→ WHAT THE TASK ASKS
Please retype every entry, keeping each one exactly as written.

→ SUPPLIED ENTRIES
+ + + + +

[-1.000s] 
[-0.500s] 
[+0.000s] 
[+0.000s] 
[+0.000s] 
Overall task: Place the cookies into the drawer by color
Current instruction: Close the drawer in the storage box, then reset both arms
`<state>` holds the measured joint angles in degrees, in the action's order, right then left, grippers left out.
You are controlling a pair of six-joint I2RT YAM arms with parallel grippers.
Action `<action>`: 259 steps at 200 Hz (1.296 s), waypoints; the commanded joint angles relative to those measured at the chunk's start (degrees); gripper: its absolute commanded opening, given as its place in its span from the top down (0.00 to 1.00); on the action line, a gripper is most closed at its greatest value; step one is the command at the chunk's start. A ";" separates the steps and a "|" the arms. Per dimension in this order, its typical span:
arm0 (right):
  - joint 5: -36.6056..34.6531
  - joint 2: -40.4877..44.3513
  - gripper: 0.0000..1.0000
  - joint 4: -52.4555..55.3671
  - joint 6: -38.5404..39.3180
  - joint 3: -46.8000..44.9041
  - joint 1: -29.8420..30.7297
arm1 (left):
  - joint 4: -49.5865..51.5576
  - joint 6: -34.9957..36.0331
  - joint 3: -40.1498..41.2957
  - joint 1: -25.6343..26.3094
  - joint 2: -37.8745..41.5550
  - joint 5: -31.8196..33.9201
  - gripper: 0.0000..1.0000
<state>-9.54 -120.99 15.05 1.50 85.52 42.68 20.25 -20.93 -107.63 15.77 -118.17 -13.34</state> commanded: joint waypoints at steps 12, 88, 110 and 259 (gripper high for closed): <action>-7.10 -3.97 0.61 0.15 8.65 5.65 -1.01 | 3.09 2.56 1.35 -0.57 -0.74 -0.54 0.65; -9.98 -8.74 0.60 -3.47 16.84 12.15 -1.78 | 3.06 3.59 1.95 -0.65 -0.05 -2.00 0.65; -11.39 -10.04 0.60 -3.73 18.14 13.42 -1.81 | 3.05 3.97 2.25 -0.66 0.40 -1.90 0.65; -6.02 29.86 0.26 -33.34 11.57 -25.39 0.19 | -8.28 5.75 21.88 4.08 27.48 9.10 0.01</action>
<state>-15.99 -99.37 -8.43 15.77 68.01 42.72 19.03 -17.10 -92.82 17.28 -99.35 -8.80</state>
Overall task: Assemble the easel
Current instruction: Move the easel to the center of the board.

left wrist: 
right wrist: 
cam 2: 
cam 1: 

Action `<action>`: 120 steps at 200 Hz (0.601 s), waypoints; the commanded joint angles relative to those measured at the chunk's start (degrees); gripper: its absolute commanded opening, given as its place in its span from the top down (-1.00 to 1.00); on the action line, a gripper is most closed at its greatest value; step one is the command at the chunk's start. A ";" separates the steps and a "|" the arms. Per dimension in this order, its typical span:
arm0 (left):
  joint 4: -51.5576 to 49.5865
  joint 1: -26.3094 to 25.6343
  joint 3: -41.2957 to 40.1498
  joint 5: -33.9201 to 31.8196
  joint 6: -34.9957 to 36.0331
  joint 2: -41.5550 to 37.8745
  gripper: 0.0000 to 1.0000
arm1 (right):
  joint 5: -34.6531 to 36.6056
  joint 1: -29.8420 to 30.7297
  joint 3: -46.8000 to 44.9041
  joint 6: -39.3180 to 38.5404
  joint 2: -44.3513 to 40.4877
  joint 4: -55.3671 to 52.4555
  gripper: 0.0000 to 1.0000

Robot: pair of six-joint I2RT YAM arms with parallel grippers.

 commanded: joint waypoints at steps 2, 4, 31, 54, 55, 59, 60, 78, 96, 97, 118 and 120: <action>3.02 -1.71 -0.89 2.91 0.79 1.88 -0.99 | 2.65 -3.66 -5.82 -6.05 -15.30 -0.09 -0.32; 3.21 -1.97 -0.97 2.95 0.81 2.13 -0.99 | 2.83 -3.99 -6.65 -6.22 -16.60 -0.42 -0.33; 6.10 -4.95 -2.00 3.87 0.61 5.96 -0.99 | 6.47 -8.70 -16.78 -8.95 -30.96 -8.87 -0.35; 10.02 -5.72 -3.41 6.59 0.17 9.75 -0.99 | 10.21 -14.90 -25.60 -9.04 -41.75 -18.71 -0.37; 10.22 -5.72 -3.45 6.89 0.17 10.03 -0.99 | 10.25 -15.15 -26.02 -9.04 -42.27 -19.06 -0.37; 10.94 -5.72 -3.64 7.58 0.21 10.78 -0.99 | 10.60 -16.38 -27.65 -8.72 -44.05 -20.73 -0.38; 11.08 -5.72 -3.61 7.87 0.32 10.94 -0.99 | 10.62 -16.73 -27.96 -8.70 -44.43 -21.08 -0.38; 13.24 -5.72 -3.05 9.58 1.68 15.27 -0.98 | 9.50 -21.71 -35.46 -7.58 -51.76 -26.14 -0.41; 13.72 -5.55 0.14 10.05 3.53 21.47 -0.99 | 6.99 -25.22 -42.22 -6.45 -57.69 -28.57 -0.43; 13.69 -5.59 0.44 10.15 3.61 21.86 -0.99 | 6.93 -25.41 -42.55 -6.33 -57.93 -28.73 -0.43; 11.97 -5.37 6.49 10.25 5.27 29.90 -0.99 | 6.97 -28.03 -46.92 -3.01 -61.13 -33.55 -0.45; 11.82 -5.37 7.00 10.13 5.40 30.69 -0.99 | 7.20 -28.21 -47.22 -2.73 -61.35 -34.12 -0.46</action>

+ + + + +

→ EXPECTED ANSWER
[-1.000s] 
[-0.500s] 
[+0.000s] 
[+0.000s] 
[+0.000s] 
Overall task: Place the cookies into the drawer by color
Current instruction: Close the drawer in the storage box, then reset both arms
`<state>` holds the measured joint angles in degrees, in the action's order, right then left, grippers left out.
You are controlling a pair of six-joint I2RT YAM arms with parallel grippers.
Action `<action>`: 259 steps at 200 Hz (1.296 s), waypoints; the commanded joint angles relative to those measured at the chunk's start (degrees); gripper: its absolute commanded opening, given as its place in its span from the top down (0.00 to 1.00); on the action line, a gripper is most closed at its greatest value; step one is the command at the chunk's start. A ";" separates the steps and a "|" the arms. Per dimension in this order, its typical span:
arm0 (right):
  - joint 5: -36.6056..34.6531
  - joint 2: -40.4877..44.3513
  - gripper: 0.0000..1.0000
  - joint 4: -52.4555..55.3671
  - joint 6: -38.5404..39.3180
  - joint 3: -46.8000..44.9041
  - joint 1: -29.8420..30.7297
arm1 (left):
  - joint 4: -49.5865..51.5576
  - joint 6: -34.9957..36.0331
  - joint 3: -40.1498..41.2957
  - joint 1: -25.6343..26.3094
  - joint 2: -37.8745..41.5550
  - joint 5: -31.8196..33.9201
  - gripper: 0.0000..1.0000
<state>-9.54 -120.99 15.05 1.50 85.52 42.68 20.25 -20.93 -107.63 15.77 -118.17 -13.34</state> commanded: joint waypoints at steps 12, 88, 110 and 259 (gripper high for closed): <action>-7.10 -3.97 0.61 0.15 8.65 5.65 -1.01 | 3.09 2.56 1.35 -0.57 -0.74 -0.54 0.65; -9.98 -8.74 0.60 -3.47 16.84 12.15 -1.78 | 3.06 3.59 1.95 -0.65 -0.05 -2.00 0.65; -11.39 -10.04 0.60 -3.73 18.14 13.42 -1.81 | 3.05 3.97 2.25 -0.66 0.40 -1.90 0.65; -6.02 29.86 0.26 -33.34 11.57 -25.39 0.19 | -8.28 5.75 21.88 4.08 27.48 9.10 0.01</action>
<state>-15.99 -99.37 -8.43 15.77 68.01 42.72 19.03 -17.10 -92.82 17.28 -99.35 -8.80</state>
Overall task: Assemble the easel
Current instruction: Move the easel to the center of the board.

left wrist: 
right wrist: 
cam 2: 
cam 1: 

Action `<action>`: 120 steps at 200 Hz (0.601 s), waypoints; the commanded joint angles relative to those measured at the chunk's start (degrees); gripper: its absolute commanded opening, given as its place in its span from the top down (-1.00 to 1.00); on the action line, a gripper is most closed at its greatest value; step one is the command at the chunk's start. A ";" separates the steps and a "|" the arms. Per dimension in this order, its typical span:
arm0 (left):
  joint 4: -51.5576 to 49.5865
  joint 1: -26.3094 to 25.6343
  joint 3: -41.2957 to 40.1498
  joint 5: -33.9201 to 31.8196
  joint 6: -34.9957 to 36.0331
  joint 2: -41.5550 to 37.8745
  gripper: 0.0000 to 1.0000
arm1 (right):
  joint 5: -34.6531 to 36.6056
  joint 1: -29.8420 to 30.7297
  joint 3: -46.8000 to 44.9041
  joint 6: -39.3180 to 38.5404
  joint 2: -44.3513 to 40.4877
  joint 4: -55.3671 to 52.4555
  gripper: 0.0000 to 1.0000

Robot: pair of six-joint I2RT YAM arms with parallel grippers.

 commanded: joint waypoints at steps 2, 4, 31, 54, 55, 59, 60, 78, 96, 97, 118 and 120: <action>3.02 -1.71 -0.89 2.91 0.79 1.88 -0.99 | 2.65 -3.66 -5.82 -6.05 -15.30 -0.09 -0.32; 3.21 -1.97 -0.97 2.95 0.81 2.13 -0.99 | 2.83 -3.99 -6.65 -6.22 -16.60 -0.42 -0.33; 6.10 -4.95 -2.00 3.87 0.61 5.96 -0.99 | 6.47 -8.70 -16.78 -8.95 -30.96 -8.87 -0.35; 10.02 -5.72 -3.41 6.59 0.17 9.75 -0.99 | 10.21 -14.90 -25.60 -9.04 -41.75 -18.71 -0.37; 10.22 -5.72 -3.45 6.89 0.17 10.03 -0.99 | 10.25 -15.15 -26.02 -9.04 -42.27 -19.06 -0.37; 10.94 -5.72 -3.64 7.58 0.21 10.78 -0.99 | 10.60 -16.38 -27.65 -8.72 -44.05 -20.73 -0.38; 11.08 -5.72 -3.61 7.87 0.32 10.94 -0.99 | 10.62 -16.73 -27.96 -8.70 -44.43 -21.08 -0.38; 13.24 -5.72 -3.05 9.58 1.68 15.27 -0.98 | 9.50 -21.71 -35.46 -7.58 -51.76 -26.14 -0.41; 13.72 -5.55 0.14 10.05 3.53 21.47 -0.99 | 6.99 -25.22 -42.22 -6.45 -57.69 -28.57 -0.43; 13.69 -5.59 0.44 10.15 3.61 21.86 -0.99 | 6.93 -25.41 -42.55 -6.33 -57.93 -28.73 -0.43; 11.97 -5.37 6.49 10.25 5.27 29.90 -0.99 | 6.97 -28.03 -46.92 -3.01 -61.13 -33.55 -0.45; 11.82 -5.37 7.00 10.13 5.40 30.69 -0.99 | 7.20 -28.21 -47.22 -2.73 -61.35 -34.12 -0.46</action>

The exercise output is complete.